Stress-related neuropeptides are involved in setting up alcohol addiction. Ethanol is able to acutely induce CRH and ACTH release, while cronically a dampered response of the hypothalamus -pituitary- adrenal (HPA) axis has been observed. Also neuropeptide Y (NPY) has been shown to modulate ethanol consumption, and its central expression seems inversely correlated to ethanol intake. Recent in vivo and in vitro evidence have highlighted the key role of acetaldehyde (ACD), ethanol first metabolite, as a mediator of the central effects of ethanol, even as modulator of the neuropeptidergic transmission in the rat brain. The aim of this study was to investigate NPY immunoreactivity following a 4-day binge ACD treatment in hippocampus and nucleus accumbens, two areas particulary involved in addictive-related learning and reward processes.

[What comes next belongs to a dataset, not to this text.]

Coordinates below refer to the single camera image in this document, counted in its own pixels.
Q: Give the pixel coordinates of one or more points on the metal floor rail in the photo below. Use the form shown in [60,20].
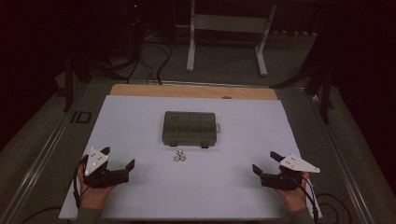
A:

Wistar rats have been intragastrically administered with ACD (450mg/kg) five times per day, for four days, and have been sacrificed at early (16h) and late (72h) withdrawal. Our results show: i) an increased NPY expression at 16h and 72h after the last administration in hippocampus (p< 0.001; p< 0.001) and nucleus accumbens (p< 0.05; p< 0.001) compared to controls. ii) an increase in the number of NPY-positive neurons in the hippocampus (p< 0.001) and nucleus accumbens (p< 0.001) in late withdrawal with respect to early withdrawal. These findings are consistent with the hypothesis that NPY levels increase in a time- and region-specific fashion to reset homeostasis in the brain during withdrawal; and that ACD is able to affect neuropeptidergic transmission as well as ethanol, playing thus a key role in the neuroadaptative changes that characterize ethanol addiction.